» What is being asked:
Somewhere below is a line with "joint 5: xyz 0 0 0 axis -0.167" and, later, a line with "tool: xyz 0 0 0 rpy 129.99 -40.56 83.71"; repeat those two lines and all the lines between them, exactly as they are.

[Collected data]

★ ★ ★ ★ ★

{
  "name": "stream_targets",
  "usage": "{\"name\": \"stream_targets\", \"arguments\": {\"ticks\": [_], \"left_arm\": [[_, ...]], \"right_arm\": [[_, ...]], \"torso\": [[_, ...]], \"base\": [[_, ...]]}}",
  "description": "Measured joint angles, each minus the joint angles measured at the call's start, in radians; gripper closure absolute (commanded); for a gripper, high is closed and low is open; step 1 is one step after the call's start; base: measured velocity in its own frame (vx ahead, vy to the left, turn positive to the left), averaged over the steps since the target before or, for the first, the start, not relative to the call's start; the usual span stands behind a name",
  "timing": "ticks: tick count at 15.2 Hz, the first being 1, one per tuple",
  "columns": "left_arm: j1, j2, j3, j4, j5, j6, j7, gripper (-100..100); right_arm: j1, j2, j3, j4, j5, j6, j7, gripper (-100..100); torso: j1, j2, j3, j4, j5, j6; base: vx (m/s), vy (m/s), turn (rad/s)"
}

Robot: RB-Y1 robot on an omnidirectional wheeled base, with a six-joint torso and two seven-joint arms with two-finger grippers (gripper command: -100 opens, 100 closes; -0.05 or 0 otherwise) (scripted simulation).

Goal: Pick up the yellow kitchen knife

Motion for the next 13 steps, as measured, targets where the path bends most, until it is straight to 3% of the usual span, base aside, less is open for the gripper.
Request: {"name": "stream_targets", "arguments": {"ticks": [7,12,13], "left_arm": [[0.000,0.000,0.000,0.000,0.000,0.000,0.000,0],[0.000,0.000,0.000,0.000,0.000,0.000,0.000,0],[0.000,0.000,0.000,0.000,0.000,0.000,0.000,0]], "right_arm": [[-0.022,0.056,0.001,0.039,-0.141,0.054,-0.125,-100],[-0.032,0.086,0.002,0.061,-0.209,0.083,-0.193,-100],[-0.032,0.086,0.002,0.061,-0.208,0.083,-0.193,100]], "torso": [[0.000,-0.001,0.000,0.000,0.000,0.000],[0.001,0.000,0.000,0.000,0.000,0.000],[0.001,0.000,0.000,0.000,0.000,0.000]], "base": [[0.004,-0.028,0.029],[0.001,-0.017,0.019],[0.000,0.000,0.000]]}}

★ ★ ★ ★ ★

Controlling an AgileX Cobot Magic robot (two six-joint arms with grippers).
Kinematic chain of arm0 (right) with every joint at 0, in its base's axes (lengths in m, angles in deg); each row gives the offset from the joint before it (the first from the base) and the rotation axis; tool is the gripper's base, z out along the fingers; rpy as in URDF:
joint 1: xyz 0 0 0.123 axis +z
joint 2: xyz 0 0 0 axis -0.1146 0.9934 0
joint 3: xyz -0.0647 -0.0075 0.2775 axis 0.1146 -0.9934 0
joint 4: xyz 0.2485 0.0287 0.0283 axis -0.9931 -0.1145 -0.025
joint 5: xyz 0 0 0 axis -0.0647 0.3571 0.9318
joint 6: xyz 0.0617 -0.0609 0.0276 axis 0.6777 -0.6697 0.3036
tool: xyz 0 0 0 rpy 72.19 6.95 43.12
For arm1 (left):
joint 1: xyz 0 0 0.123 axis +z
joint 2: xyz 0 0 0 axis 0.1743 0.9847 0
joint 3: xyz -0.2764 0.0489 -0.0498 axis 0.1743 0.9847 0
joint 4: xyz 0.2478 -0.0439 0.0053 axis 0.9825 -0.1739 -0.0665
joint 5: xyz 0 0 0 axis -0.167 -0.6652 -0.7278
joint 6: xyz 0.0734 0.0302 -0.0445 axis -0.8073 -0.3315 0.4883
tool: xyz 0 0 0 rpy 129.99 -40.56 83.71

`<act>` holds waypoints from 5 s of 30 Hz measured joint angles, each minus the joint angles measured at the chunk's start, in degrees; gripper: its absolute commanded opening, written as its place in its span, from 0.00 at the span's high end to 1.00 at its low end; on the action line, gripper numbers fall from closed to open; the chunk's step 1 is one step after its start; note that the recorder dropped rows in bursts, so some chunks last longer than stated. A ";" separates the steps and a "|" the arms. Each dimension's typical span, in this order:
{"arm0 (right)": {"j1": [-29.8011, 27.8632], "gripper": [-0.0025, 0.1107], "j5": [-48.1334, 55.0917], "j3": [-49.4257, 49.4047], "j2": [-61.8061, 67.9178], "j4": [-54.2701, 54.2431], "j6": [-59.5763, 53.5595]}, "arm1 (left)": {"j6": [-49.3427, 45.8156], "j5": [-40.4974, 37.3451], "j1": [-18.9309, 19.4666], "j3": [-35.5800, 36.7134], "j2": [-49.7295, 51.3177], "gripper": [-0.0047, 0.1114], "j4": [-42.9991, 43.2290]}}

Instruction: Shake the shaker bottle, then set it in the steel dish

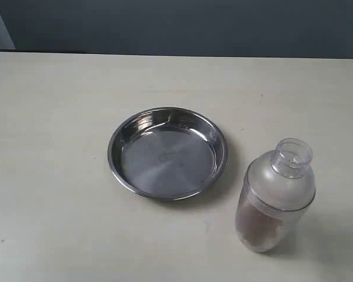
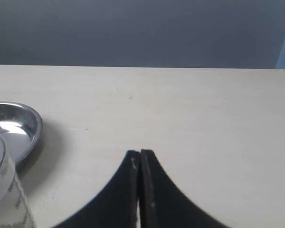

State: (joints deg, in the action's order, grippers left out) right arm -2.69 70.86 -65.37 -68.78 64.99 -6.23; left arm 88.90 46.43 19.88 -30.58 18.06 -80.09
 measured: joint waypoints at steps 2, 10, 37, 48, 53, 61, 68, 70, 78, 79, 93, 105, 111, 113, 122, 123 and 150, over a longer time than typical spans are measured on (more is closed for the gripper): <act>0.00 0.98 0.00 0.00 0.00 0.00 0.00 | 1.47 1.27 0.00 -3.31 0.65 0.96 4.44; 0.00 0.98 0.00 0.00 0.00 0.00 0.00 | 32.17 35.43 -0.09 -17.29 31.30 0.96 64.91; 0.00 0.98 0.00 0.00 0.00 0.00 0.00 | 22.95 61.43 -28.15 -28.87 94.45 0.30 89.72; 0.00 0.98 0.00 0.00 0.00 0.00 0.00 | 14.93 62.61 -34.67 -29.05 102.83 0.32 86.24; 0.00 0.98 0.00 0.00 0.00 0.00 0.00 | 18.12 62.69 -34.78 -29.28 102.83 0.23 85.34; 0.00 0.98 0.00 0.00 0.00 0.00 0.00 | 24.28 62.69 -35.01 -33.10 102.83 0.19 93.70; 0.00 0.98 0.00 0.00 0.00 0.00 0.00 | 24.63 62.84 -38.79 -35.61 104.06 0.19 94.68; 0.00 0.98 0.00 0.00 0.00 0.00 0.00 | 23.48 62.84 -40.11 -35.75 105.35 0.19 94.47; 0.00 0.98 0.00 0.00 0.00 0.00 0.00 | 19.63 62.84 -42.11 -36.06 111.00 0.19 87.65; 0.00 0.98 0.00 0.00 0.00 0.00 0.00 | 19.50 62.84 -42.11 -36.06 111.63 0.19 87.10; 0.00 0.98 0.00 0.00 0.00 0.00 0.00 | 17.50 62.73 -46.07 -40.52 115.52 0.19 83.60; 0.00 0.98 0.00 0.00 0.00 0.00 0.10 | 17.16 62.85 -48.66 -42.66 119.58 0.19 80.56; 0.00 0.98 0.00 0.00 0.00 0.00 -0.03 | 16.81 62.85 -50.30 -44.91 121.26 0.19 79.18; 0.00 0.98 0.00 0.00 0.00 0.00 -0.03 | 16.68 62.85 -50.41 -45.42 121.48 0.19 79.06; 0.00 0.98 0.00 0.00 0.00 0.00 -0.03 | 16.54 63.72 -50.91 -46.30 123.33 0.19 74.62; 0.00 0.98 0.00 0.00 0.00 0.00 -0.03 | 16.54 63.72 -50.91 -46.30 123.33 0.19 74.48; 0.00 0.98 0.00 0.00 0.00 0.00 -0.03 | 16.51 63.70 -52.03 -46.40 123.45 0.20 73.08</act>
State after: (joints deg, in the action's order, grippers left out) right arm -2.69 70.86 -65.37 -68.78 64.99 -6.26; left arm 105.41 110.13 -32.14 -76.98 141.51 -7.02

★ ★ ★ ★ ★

» Answer section:
joint 5: xyz 0 0 0 axis -0.167 -0.6652 -0.7278
joint 6: xyz 0.0734 0.0302 -0.0445 axis -0.8073 -0.3315 0.4883
tool: xyz 0 0 0 rpy 129.99 -40.56 83.71

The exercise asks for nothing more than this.